In a summary of William Muir’s research on egg productivity in chickens, David essentially tells a story of how non-selfish behaviors can lead to increases in reproductive outcomes.
In this study, the first step was for the researchers to selectively breed hens who had produced the most eggs. After several generations, the grand-offspring of the originally successful hens were all-out psychopaths, behaving aggressively to all of the other hens. Apparently, their earlier success had resulted partly from bullying behavior. The overall production rates dropped.
In another condition, the researchers selected the members of the most productive hen houses to be selectively bred. Here, egg productivity increased across time. The chickens in these houses were not only productive, but they were also not jerks to each other. And this fact led to overall increases in productivity. So there is a lesson in how “goodness” can evolve.
The Evolutionary Importance of Holding Hands
Clinical psychologist Jim Coan’s research on treating individuals afflicted with stress disorders was described. A simple anecdote reveals a major lesson about the human condition. Coan described a war veteran who didn’t want to talk about his experiences. One day, he agreed to talk about these experiences, but only when his wife is present, holding his hand. In this context, he spills all the tea, so to speak.

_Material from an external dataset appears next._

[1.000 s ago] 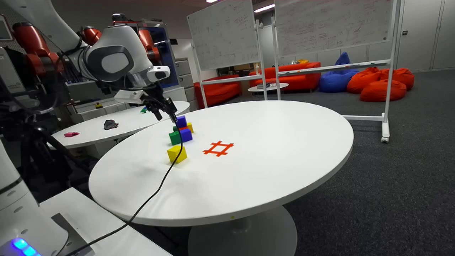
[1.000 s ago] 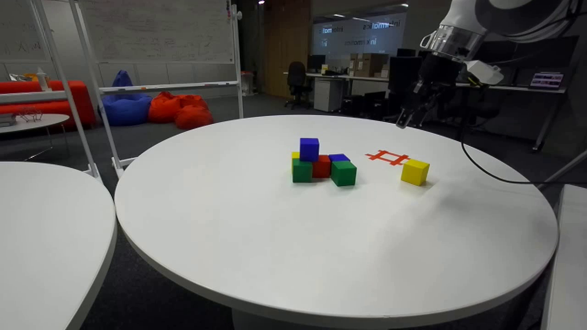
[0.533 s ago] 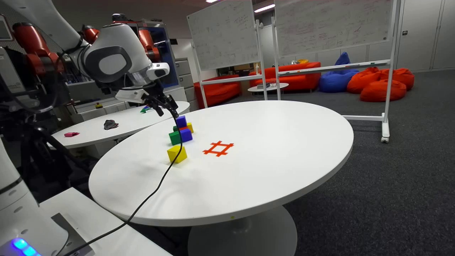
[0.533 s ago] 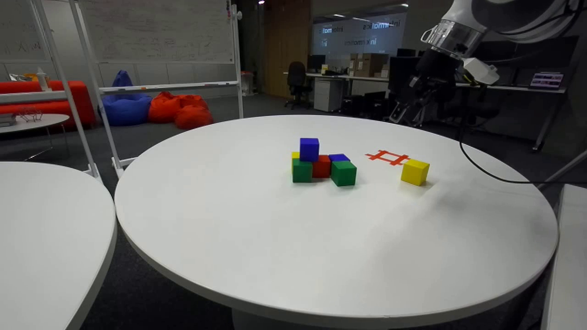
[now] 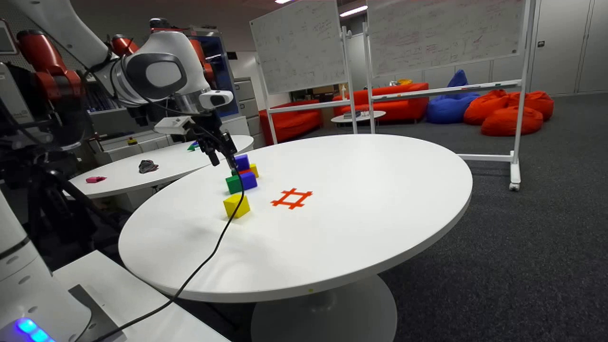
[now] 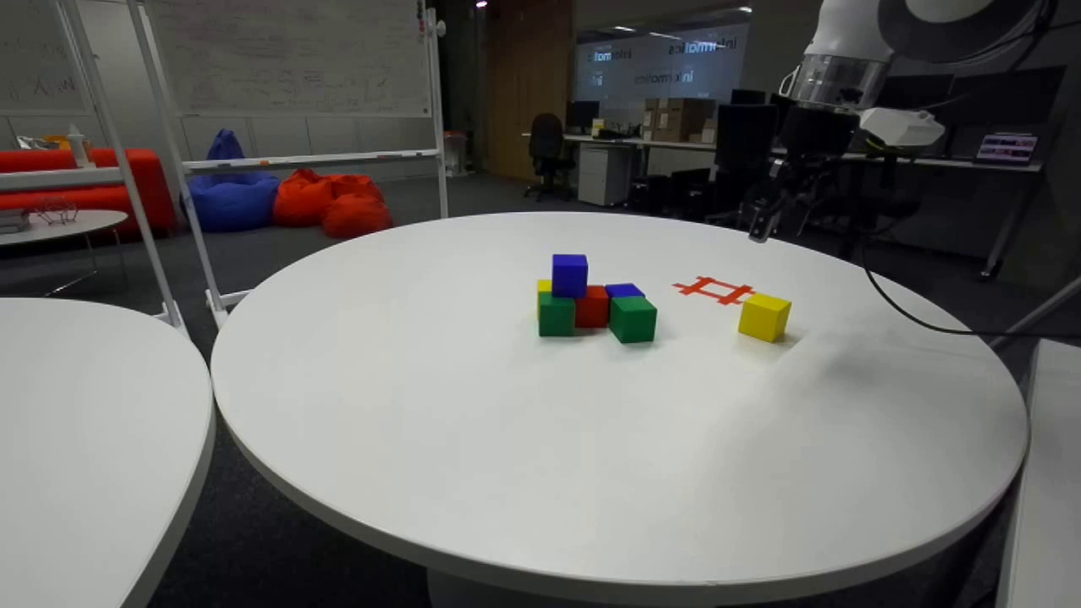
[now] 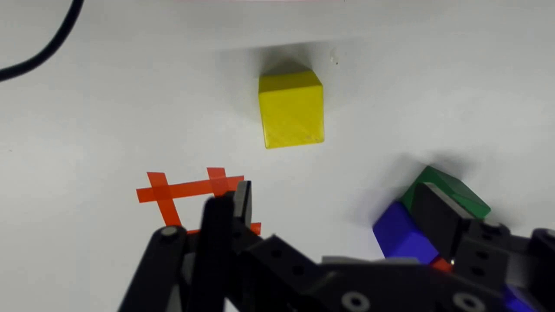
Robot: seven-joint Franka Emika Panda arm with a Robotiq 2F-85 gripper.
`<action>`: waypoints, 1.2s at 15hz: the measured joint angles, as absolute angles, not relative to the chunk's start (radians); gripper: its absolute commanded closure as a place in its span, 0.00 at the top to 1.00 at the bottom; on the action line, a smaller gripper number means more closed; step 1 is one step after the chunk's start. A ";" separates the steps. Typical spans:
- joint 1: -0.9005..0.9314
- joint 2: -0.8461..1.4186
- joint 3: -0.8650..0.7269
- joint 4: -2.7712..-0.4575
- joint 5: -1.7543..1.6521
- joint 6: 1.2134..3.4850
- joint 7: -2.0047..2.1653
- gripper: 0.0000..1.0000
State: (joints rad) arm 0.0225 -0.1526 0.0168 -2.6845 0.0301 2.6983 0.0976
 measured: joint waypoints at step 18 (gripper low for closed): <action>0.016 -0.138 0.031 -2.609 -0.008 2.536 0.150 1.00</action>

So much of therapy these days is done in a one-on-one basis. This simple story suggests that we might want to question this practice. Humans evolved as a hyper-social and groupish ape. Our pre-agrarian ancestors were always surrounded by kin and close friends. There are lessons here for therapy as well as for other contexts where we traditionally have people engage in tasks in isolating settings. Understanding our evolved psychology can shed light.
The Value of Dirt
Early in the book, David talks about the human immune system as both a product of evolution and as an evolutionary process itself. The immune system takes in information across the lifespan and develops responses to threats based on this large-scale kind of data collection. Immunological processes are evolutionary in nature. And we need potential threats to our immune system early in life so that the system can function properly. For this reason, efforts to eradicate germs in our often sanitized modern world, in fact, has led to all kinds of immunological disorders that seem to be specific to the “modern world.”

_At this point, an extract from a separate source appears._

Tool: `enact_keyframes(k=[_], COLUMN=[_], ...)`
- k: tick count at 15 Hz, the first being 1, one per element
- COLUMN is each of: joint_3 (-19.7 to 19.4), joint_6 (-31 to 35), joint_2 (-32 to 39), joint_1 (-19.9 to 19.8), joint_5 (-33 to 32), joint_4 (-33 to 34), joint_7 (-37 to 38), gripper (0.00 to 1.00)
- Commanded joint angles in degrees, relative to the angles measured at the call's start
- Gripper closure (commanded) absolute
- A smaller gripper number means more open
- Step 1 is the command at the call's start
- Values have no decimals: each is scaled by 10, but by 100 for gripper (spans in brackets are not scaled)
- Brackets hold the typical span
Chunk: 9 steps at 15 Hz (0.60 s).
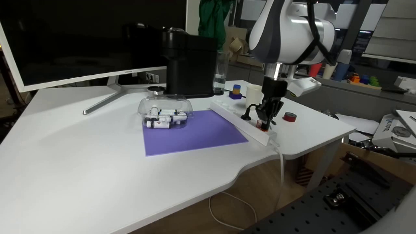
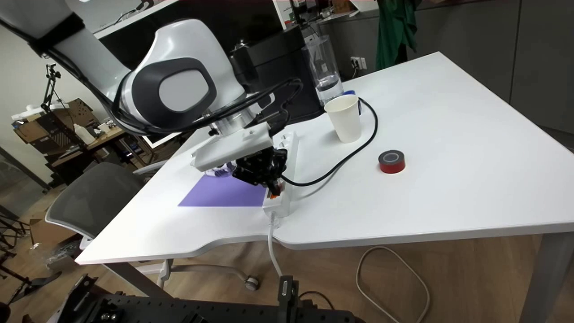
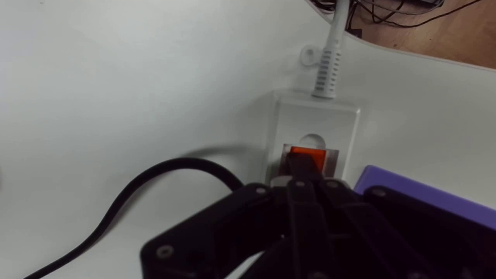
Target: Turn on the switch on the adapter
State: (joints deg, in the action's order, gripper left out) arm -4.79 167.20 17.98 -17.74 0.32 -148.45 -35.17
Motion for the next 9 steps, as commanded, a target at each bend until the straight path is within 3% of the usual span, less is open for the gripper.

David draws heavily on Elinor Ostrom’s core design principles that underlie the functioning of effective human groups. Generally, these principles map onto the kinds of principles that work for relatively small, self-organizing groups that are premised in an egalitarian mindset.
In a recent project, David and his colleague Rick Kauffman applied Ostrom’s model in the schools in Binghamton, NY. They created a school-within-a-school, comprised fully of students who had failed a high proportion of classes the prior year. This school-within-a-school was based on an evolutionary mindset and on Ostrom’s core design principles. The students in this program thrived academically and socially compared to students in a matched control condition.
Many other examples of success in organizing social groups are provided, including successful churches, business, and governments.
Darwin’s ideas on the nature of life were famously published in 1859. 160 years later, applications of Darwinian ideas to all aspects of the human condition are in the early stages. To this point, evolutionary principles have hardly made a dent in our understanding of the human experience. The potential for new knowledge along this front is extraordinary.
In This View of Life, David Sloan Wilson looks to address this fact. This book is powerful, inspirational, and forward-thinking. Interested in how we can shape a brighter tomorrow? Read this book.
Darwin, C. (1859). On the Origin of Species by Means of Natural Selection, or the Preservation of Favoured Races in the Struggle for Life (1st ed.). London: John Murray.